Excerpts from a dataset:
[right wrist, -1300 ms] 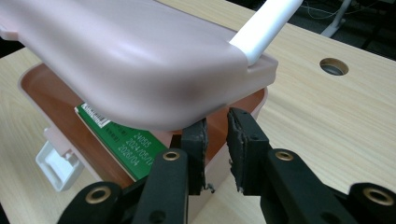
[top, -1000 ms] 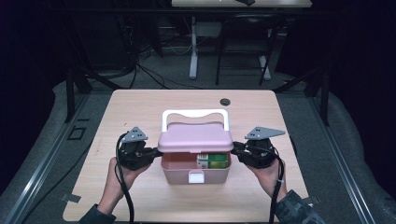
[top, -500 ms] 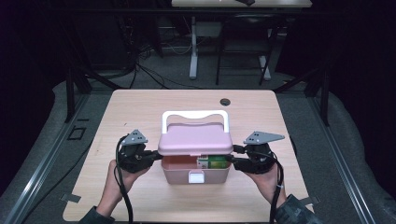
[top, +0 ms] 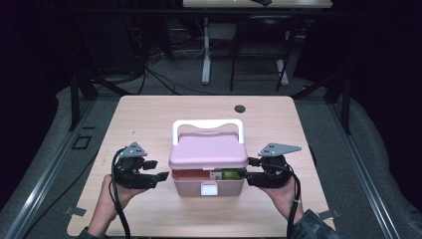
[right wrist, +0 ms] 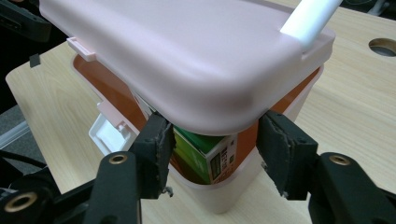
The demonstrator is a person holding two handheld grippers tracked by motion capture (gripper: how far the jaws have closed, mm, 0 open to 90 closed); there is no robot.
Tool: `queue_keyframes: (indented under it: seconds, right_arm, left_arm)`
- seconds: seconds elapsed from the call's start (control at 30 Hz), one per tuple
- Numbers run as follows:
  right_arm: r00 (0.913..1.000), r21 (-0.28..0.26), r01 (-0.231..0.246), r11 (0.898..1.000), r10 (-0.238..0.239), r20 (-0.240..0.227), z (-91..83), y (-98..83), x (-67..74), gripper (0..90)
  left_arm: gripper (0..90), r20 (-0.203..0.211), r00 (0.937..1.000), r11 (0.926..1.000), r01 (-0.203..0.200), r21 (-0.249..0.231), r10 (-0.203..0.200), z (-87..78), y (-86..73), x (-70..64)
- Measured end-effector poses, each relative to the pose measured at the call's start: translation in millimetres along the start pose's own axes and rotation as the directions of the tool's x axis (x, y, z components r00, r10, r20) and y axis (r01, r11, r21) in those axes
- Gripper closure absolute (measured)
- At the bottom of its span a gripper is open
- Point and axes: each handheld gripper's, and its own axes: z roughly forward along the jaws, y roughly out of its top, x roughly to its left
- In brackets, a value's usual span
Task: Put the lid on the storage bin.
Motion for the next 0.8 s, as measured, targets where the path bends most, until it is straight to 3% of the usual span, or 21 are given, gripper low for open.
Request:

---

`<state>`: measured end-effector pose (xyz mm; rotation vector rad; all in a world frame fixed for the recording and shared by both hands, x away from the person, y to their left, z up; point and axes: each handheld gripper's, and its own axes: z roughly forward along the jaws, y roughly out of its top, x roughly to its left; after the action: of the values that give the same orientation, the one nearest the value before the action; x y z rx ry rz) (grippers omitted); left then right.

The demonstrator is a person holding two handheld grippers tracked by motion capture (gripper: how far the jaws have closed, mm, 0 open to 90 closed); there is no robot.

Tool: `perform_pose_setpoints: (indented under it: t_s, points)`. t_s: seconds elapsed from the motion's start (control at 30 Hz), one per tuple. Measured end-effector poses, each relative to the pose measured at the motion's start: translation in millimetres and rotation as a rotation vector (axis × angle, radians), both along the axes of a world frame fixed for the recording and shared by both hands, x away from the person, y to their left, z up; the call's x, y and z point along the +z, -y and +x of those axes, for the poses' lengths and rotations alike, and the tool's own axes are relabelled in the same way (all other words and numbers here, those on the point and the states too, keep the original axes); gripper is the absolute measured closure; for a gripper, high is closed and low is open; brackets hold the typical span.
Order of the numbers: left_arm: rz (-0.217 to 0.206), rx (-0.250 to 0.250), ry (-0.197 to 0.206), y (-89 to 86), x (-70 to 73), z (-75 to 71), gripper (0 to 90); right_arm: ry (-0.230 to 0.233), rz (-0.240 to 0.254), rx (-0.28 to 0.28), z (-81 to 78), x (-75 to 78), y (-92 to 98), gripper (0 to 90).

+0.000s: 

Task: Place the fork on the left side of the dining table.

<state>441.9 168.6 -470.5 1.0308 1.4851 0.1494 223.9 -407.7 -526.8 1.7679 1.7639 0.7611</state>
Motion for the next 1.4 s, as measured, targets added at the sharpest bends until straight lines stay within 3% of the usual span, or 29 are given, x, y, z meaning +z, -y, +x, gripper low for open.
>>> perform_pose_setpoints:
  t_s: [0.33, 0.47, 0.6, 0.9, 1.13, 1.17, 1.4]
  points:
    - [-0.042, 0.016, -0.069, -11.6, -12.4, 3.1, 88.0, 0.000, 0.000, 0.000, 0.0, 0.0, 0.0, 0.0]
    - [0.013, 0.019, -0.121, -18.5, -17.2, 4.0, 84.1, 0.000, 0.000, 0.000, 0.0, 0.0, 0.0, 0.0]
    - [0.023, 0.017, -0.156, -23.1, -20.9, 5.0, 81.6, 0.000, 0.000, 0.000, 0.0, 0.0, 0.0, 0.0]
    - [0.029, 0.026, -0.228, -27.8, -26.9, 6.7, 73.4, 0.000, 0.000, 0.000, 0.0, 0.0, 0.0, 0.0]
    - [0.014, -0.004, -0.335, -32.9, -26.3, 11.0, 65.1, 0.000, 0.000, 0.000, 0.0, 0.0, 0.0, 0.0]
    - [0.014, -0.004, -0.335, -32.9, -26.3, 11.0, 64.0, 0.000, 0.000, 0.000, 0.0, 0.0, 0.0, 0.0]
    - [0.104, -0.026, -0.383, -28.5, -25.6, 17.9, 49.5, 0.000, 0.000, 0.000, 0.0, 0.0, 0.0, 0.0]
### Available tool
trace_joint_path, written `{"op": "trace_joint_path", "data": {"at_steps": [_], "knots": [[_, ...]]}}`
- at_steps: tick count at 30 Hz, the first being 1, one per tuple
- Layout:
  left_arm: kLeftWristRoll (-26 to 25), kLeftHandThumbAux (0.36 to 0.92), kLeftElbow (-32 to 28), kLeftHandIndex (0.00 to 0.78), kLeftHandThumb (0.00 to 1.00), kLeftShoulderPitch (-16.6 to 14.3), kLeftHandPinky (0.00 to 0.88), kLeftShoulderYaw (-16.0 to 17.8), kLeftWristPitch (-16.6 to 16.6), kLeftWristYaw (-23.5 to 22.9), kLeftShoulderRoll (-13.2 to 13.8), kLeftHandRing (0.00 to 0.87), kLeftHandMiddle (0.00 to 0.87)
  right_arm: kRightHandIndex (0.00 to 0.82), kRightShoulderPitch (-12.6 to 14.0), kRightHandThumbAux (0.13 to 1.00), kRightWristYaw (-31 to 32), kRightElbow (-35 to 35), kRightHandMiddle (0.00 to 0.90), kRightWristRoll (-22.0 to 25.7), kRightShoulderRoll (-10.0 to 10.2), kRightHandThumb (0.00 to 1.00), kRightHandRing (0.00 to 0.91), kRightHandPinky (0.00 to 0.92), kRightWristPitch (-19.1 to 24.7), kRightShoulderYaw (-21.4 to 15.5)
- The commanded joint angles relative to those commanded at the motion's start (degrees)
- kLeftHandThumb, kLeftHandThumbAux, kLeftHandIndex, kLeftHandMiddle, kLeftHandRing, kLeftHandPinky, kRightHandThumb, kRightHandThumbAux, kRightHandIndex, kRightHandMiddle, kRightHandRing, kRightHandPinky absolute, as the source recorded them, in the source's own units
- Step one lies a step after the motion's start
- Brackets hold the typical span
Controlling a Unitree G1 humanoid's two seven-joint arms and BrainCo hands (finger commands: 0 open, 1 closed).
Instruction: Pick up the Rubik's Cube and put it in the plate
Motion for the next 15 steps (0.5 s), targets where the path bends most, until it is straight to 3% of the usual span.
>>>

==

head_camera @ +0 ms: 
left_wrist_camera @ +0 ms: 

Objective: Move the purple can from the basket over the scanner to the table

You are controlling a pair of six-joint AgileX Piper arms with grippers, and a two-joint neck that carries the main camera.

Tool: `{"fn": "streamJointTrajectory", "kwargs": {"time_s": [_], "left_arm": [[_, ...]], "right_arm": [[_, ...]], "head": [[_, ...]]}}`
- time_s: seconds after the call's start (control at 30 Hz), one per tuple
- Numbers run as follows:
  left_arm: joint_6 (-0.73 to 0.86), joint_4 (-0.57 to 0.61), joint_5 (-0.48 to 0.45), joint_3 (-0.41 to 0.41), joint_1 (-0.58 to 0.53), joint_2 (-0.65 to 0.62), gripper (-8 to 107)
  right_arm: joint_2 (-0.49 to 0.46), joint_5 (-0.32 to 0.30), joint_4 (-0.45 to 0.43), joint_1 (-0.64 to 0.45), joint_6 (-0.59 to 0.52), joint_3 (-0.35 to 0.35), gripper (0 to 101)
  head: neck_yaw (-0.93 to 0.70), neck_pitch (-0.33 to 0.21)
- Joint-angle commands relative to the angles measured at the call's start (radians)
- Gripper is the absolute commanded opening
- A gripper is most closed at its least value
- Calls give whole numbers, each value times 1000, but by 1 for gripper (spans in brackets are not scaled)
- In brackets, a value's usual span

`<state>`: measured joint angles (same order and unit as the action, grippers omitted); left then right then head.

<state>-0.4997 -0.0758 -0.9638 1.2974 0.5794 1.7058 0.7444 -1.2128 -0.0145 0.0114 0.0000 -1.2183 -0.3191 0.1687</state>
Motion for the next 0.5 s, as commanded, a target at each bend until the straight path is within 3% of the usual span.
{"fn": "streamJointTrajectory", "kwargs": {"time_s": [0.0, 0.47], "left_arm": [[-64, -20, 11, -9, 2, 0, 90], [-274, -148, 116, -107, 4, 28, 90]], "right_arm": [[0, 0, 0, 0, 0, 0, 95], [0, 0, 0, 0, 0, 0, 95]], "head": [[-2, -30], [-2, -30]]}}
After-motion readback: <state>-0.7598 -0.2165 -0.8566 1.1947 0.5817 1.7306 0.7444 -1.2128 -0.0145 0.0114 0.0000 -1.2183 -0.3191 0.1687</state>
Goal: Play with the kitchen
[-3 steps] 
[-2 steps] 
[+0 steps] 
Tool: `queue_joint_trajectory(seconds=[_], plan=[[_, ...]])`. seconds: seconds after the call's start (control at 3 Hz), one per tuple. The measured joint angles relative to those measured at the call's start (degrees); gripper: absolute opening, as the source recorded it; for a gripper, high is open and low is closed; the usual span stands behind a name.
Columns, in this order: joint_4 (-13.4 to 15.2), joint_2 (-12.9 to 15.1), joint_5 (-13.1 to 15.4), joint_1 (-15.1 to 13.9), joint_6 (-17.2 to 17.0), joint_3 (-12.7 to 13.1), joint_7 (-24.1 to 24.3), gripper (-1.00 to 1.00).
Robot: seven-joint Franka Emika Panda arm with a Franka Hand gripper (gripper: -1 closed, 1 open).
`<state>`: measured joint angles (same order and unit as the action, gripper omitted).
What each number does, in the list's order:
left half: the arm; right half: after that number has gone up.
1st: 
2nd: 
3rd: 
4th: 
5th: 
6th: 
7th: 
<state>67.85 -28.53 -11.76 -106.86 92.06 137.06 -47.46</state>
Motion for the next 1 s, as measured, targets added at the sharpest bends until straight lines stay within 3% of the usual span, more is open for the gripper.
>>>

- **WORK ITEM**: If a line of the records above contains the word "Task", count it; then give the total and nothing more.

- **EXERCISE RESPONSE**: 2